# [Goal of the exercise]
Reproduce all of the data word for word.

Data excerpts
########

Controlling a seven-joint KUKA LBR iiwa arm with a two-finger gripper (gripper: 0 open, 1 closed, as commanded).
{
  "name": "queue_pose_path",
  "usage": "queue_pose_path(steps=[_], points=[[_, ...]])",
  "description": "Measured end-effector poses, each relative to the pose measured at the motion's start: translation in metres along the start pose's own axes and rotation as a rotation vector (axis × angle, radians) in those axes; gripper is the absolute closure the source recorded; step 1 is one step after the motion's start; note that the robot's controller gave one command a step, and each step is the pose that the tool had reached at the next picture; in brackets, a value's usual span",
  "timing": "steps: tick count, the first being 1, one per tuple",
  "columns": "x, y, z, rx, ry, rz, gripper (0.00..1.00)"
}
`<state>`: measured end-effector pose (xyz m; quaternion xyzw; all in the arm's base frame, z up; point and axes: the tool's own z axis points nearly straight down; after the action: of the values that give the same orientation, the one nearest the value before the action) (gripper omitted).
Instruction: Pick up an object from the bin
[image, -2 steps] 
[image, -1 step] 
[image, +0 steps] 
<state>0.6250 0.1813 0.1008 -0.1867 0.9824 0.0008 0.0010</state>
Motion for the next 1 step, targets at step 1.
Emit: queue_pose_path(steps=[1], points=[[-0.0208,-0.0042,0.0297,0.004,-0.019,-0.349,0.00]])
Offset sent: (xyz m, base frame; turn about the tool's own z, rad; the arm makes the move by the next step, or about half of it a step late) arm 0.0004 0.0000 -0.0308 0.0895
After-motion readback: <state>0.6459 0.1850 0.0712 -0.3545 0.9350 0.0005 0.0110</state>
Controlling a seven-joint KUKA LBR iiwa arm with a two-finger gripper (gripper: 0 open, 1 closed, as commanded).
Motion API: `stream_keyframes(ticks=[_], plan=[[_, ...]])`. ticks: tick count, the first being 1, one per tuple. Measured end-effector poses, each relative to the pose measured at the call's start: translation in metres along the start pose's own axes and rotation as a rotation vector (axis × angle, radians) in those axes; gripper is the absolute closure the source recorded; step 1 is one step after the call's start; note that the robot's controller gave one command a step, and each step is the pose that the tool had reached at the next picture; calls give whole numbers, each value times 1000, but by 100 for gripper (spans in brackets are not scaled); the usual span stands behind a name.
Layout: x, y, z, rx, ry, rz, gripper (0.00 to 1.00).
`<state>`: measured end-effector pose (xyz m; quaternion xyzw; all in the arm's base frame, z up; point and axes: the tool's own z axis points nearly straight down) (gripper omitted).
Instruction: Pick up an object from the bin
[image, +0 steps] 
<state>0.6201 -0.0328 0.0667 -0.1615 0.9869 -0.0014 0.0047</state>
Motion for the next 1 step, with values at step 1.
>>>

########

# [The answer]
Controlling a seven-joint KUKA LBR iiwa arm with a two-finger gripper (gripper: 0 open, 1 closed, as commanded).
{
  "name": "queue_pose_path",
  "usage": "queue_pose_path(steps=[_], points=[[_, ...]])",
  "description": "Measured end-effector poses, each relative to the pose measured at the motion's start: translation in metres along the start pose's own axes and rotation as a rotation vector (axis × angle, radians) in those axes; gripper is the absolute closure the source recorded; step 1 is one step after the motion's start; note that the robot's controller gave one command a step, and each step is the pose that the tool had reached at the next picture; in brackets, a value's usual span",
  "timing": "steps: tick count, the first being 1, one per tuple",
  "columns": "x, y, z, rx, ry, rz, gripper (0.00..1.00)"
}
`<state>`: measured end-effector pose (xyz m; quaternion xyzw; all in the arm's base frame, z up; point and axes: the tool's own z axis points nearly straight down; after the action: of the values that give the same orientation, the one nearest the value before the action) (gripper omitted).
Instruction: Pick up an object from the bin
[image, -2 steps] 
[image, -1 step] 
[image, +0 steps] 
<state>0.6250 0.1813 0.1008 -0.1867 0.9824 0.0008 0.0010</state>
Motion for the next 1 step, targets at step 1.
Emit: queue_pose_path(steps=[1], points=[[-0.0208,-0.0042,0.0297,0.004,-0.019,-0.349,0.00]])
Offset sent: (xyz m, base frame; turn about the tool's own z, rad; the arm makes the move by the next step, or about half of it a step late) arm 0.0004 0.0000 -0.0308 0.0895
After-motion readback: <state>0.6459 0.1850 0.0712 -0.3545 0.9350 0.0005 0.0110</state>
Controlling a seven-joint KUKA LBR iiwa arm with a two-finger gripper (gripper: 0 open, 1 closed, as commanded).
Motion API: `stream_keyframes(ticks=[_], plan=[[_, ...]])`. ticks: tick count, the first being 1, one per tuple. Measured end-effector poses, each relative to the pose measured at the call's start: translation in metres along the start pose's own axes and rotation as a rotation vector (axis × angle, radians) in those axes; gripper is the absolute closure the source recorded; step 1 is one step after the call's start; note that the robot's controller gave one command a step, and each step is the pose that the tool had reached at the next picture; calls give whole numbers, each value times 1000, but by 100 for gripper (spans in brackets are not scaled); the usual span stands behind a name.
Layout: x, y, z, rx, ry, rz, gripper (0.00 to 1.00).
`<state>`: measured end-effector pose (xyz m; quaternion xyzw; all in the arm's base frame, z up; point and axes: the tool's own z axis points nearly straight down) (gripper omitted).
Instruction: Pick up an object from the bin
[image, +0 steps] 
<state>0.6201 -0.0328 0.0667 -0.1615 0.9869 -0.0014 0.0047</state>
Motion for the next 1 step, with values at step 1.
>>>

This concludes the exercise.